Relevance-based sorting has been the modus operandi for search solutions in the enterprise for quite a while. Even so, many search GUIs still provide alternate sorting based on static metadata. Are we now finally reaching a point where that fall-back is no longer needed? I think so.
They say that everyone dies twice. First when you actually die, and then finally when your name is mentioned for the last time.
Back before online search revolutionized ranking algorithms, people sorted their search results by date, alphabetically or by any other static metadata. The concept of a relevance-based result set, where items are evaluated against your search terms at query-time, was rare. Now, we’ve gotten used to sorting things by relevance. A concept as easy to understand as it is hard to implement.
Rank models, i.e. the math behind calculating a metric for relevance, sparked an interest in me the moment I first heard of them.

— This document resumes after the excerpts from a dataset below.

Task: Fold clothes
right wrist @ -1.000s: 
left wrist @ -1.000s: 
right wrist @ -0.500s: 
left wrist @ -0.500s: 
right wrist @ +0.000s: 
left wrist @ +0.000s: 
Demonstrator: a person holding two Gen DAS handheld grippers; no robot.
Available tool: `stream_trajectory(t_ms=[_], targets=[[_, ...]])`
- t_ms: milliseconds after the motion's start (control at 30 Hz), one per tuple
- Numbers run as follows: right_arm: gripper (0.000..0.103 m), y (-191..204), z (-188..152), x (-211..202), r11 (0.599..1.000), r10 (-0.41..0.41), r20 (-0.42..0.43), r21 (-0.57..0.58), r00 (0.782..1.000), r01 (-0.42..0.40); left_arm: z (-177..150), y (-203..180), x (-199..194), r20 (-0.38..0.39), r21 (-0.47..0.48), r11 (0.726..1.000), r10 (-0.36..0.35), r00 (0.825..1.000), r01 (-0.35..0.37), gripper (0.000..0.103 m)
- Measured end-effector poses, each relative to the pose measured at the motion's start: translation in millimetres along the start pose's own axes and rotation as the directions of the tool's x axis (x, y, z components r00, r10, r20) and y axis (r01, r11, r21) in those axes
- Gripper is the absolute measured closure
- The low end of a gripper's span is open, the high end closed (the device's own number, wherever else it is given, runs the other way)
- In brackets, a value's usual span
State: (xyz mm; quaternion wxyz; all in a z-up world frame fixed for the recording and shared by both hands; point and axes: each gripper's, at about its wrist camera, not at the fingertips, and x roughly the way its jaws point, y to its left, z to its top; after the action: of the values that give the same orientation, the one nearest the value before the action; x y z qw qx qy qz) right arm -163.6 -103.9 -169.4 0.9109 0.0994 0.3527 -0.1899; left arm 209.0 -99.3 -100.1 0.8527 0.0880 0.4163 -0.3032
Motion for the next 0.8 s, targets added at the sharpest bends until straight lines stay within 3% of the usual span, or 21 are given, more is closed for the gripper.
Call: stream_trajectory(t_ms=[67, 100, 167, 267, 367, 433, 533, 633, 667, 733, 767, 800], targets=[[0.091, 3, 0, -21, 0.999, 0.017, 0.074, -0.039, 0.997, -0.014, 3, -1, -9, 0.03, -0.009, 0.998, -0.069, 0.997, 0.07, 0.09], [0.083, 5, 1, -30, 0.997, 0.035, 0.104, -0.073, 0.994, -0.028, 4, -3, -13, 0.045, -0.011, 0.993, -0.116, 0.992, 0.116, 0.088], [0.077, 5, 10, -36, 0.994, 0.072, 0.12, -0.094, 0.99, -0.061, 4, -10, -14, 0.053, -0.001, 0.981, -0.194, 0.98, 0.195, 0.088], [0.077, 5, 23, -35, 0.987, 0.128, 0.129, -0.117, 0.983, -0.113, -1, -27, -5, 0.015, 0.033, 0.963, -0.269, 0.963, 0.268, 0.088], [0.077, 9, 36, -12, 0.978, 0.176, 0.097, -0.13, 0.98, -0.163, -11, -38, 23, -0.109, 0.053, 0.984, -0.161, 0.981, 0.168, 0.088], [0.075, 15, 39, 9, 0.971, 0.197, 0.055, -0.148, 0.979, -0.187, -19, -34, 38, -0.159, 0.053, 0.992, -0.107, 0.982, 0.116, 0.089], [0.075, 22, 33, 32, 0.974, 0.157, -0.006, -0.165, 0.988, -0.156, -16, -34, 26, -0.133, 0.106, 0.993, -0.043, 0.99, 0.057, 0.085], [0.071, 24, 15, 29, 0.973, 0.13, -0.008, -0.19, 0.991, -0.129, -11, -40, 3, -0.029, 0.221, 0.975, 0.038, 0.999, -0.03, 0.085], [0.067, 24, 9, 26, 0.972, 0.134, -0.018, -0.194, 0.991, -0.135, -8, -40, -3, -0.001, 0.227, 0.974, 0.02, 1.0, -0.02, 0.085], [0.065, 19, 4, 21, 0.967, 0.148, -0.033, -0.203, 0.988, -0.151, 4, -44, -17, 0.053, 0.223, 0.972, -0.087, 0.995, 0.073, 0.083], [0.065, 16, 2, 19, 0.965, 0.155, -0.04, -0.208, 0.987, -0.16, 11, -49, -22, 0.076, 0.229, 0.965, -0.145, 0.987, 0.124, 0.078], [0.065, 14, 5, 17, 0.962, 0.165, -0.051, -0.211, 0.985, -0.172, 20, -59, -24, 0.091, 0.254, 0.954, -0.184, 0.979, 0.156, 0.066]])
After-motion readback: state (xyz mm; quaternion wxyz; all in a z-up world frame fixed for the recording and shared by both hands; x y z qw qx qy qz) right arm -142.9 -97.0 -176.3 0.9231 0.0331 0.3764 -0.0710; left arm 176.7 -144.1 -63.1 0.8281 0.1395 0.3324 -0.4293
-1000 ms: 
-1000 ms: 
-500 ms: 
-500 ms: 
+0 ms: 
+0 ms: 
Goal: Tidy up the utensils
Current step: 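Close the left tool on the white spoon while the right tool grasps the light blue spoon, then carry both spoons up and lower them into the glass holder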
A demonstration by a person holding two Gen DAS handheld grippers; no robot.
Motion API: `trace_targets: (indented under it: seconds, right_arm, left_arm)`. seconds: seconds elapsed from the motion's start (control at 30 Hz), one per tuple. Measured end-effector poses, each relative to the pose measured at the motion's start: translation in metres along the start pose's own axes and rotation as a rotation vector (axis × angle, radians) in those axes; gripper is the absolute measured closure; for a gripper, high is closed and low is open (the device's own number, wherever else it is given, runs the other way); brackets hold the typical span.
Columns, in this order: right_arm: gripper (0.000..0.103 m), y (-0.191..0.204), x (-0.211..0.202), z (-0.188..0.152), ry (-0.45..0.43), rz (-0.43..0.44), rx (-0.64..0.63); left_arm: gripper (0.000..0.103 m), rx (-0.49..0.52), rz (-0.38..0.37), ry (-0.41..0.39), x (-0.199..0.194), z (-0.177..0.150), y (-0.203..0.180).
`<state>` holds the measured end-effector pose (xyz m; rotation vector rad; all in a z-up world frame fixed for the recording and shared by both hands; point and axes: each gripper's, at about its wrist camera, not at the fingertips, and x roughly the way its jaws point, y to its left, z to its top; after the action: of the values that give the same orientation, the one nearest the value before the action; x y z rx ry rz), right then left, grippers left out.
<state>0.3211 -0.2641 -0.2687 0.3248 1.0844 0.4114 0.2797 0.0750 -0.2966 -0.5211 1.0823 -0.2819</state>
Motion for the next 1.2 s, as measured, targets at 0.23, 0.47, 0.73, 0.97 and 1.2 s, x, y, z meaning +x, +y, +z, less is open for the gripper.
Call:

And ever since, every time someone wanted to sort a result set by the “old-fashioned way”, e.g. by date, I always cringed. But I swallowed my search geek-pride and moved on.
How search engines calculate relevance and rank is way out of the scope of this post, but because of my long-running loathing of non-relevance based sorting, I want to highlight a small but glorious thing in the new SharePoint 2013 search GUI, that may have bypassed even early adopters in the findability scene. My heart almost skipped a beat when I first noticed it at one of last week’s sessions at the Microsoft SharePoint conference in Las Vegas.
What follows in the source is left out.